Mamerco estaba enceguecido, en un instante se encontró arrojado fuera, rodeado por puntas de lanzas. Se masajeó las muñecas doloridas, un gemido salió del carro junto con la voz tronante de Marco Celio Lupus y, uno a uno, los otros prisioneros estuvieron fuera. Audax trató de identificar aquellos rostros para asociarlos a las voces que había oído durante la noche.

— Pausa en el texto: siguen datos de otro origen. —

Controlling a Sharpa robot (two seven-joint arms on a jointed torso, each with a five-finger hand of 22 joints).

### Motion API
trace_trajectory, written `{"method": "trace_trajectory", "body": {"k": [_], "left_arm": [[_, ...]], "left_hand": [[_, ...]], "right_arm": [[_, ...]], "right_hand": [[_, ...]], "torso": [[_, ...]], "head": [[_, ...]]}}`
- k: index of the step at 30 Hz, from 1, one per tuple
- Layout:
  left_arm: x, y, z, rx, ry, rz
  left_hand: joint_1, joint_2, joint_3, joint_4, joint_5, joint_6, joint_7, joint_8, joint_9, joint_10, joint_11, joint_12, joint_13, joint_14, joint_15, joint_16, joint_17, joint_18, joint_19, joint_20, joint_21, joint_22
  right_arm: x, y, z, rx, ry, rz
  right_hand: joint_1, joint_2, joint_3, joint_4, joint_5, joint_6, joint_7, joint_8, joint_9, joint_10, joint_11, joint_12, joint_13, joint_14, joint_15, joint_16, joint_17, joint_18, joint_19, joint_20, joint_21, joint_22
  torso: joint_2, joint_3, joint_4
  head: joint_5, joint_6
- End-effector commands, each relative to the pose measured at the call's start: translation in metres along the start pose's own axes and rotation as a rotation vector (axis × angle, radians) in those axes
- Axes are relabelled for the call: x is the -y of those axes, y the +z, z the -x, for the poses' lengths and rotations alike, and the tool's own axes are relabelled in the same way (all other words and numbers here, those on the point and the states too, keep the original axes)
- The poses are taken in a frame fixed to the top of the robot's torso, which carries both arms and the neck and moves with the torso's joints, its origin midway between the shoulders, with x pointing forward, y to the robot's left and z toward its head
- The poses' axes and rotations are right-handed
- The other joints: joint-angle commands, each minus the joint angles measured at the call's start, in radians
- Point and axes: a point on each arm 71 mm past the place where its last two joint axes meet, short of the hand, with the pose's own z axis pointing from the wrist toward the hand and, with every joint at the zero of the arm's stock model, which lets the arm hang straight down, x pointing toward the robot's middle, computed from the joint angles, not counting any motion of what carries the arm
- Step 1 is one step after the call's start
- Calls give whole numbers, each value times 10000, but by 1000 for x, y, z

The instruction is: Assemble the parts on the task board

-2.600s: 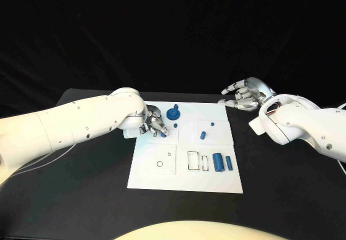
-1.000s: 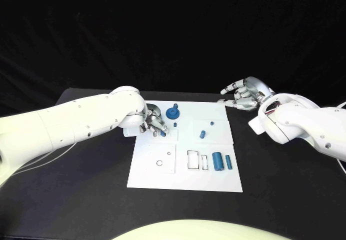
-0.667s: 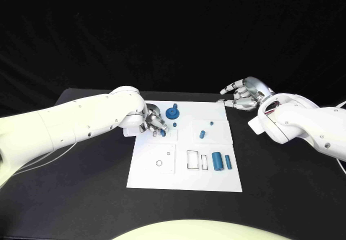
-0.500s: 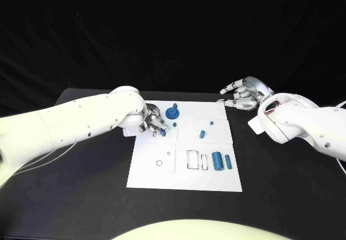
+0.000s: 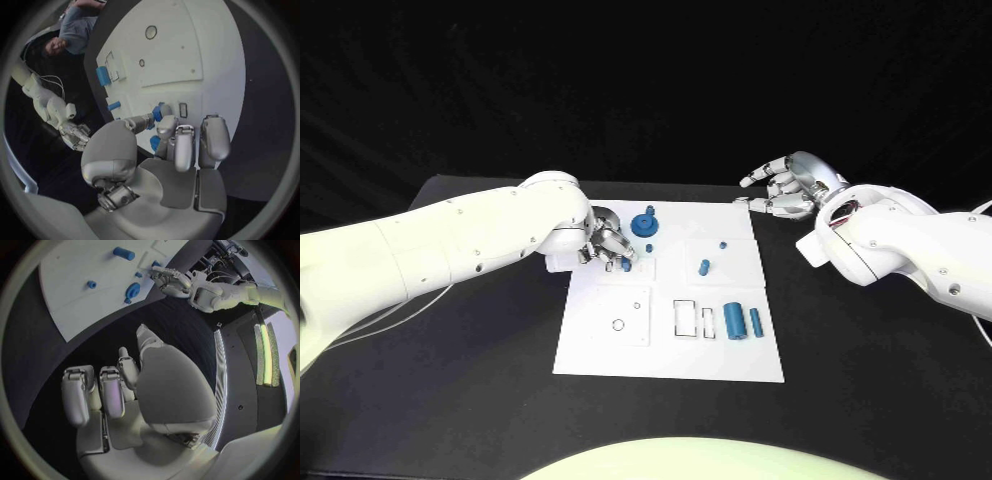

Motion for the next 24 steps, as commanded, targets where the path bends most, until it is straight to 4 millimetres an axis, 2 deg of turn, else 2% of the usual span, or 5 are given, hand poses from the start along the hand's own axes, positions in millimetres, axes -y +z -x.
{"method": "trace_trajectory", "body": {"k": [1, 16, 18, 22, 24], "left_arm": [[2, 0, -2, -95, 64, -57], [1, 0, -3, -159, 123, -44], [1, 0, -3, -164, 132, -50], [1, 0, -3, -156, 138, -53], [1, 0, -3, -133, 127, -52]], "left_hand": [[20, 14, -148, 63, 127, 284, -189, -119, 199, 237, -95, 76, 148, 1078, -85, 178, 2754, -118, 188, -14, 107, 218], [249, -401, -531, -165, 112, 328, -206, -188, 258, 274, -115, 90, 191, 1078, -105, 177, 2752, -117, 186, -40, 95, 211], [147, -542, -827, -38, 117, 392, -204, -220, 269, 293, -113, 95, 205, 1078, -105, 177, 2753, -118, 187, -42, 90, 211], [69, -648, -1148, 121, 112, 440, -204, -263, 282, 305, -114, 95, 215, 1078, -107, 178, 2754, -119, 192, -44, 88, 217], [-8, -757, -1520, 307, 104, 479, -203, -301, 299, 312, -112, 93, 220, 1078, -106, 178, 2754, -119, 193, -45, 83, 216]], "right_arm": [[0, 0, -1, -37, -15, 35], [0, 0, -1, -26, -15, 42], [0, 0, -1, -23, -14, 44], [0, 0, -1, -8, -12, 52], [0, 0, -1, 5, -11, 56]], "right_hand": [[-316, 157, 224, -8, 101, -107, -15, 142, 77, -198, -7, -94, 44, 997, -86, -77, 2344, -250, 949, -53, -140, 2506], [-334, 153, 225, -3, 100, -120, -15, 161, 77, -203, -7, -97, 36, 992, -86, -88, 2327, -243, 937, -54, -168, 2491], [-334, 153, 225, -3, 100, -120, -15, 161, 77, -203, -7, -97, 36, 992, -86, -88, 2327, -243, 937, -54, -168, 2491], [-347, 152, 223, 2, 99, -124, -15, 171, 78, -207, -7, -100, 31, 990, -86, -92, 2320, -243, 937, -54, -170, 2491], [-347, 152, 223, 2, 99, -124, -15, 171, 78, -207, -7, -100, 31, 990, -86, -92, 2320, -243, 937, -54, -170, 2491]], "torso": [[-3, 2, 4], [2, 1, 2], [1, 1, 3], [-2, 2, -3], [-2, 3, -3]], "head": [[10, -2], [4, -2], [1, -10], [6, 0], [5, 2]]}}
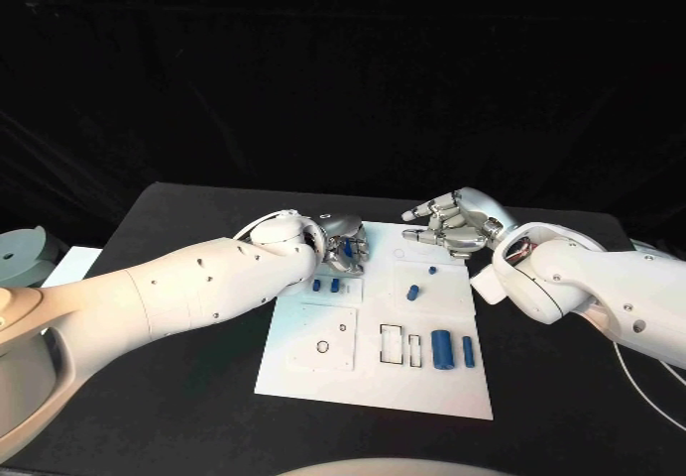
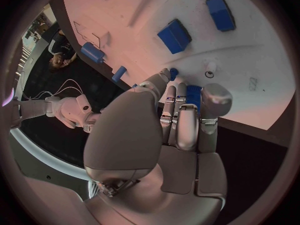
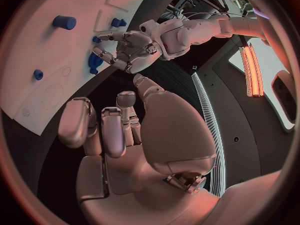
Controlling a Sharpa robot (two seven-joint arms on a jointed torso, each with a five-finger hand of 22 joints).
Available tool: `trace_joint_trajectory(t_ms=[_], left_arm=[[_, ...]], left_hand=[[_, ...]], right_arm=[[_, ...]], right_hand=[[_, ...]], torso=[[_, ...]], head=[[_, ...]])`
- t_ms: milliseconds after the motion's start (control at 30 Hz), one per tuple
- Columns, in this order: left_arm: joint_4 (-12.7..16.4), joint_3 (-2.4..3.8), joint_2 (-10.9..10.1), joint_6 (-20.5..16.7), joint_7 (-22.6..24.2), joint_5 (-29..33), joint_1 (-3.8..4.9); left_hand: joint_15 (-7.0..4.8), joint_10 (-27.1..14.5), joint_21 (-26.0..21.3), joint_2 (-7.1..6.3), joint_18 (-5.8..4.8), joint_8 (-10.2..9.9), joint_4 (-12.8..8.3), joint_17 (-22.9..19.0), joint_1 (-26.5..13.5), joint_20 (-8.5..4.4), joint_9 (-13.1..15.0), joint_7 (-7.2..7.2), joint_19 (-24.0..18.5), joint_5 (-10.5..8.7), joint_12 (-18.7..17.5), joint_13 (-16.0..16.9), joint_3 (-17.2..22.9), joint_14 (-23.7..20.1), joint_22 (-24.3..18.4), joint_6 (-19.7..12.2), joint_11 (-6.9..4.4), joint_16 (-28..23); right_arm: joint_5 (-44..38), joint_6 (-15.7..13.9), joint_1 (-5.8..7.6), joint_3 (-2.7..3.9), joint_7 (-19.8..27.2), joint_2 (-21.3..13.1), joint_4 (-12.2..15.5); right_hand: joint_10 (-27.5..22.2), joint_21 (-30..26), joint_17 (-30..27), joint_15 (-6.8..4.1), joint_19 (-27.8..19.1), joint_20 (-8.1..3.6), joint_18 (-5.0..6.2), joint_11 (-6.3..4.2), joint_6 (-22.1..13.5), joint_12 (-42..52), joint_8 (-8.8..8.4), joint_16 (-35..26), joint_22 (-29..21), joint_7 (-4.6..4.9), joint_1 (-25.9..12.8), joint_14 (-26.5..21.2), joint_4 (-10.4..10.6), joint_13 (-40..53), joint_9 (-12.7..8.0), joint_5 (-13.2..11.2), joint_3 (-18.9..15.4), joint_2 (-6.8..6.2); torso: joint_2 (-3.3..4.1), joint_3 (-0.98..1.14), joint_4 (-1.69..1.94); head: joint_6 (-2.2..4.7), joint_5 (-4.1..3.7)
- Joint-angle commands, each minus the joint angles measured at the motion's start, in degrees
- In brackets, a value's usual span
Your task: Assemble the parts on the task board
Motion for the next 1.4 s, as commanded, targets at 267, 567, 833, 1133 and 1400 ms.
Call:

Nearco, sin duda, era aquel alto e imponente, el rostro oval enmarcado por una barba corvina y el pelo no demasiado largo. Los dos se miraron, sí, solo podía ser Nearco. Aquel de rodillas, de mirada aterrorizada, debía de ser Comio.

Bajo la mirada atónita de los otros, sacaron en brazos un cadáver. Era Herenio.

Luego otros dos prisioneros salieron a la luz. Un muchacho joven sostenía a su compañero herido.

Mamerco y el joven se miraron. Era él, Sepio, estaba seguro.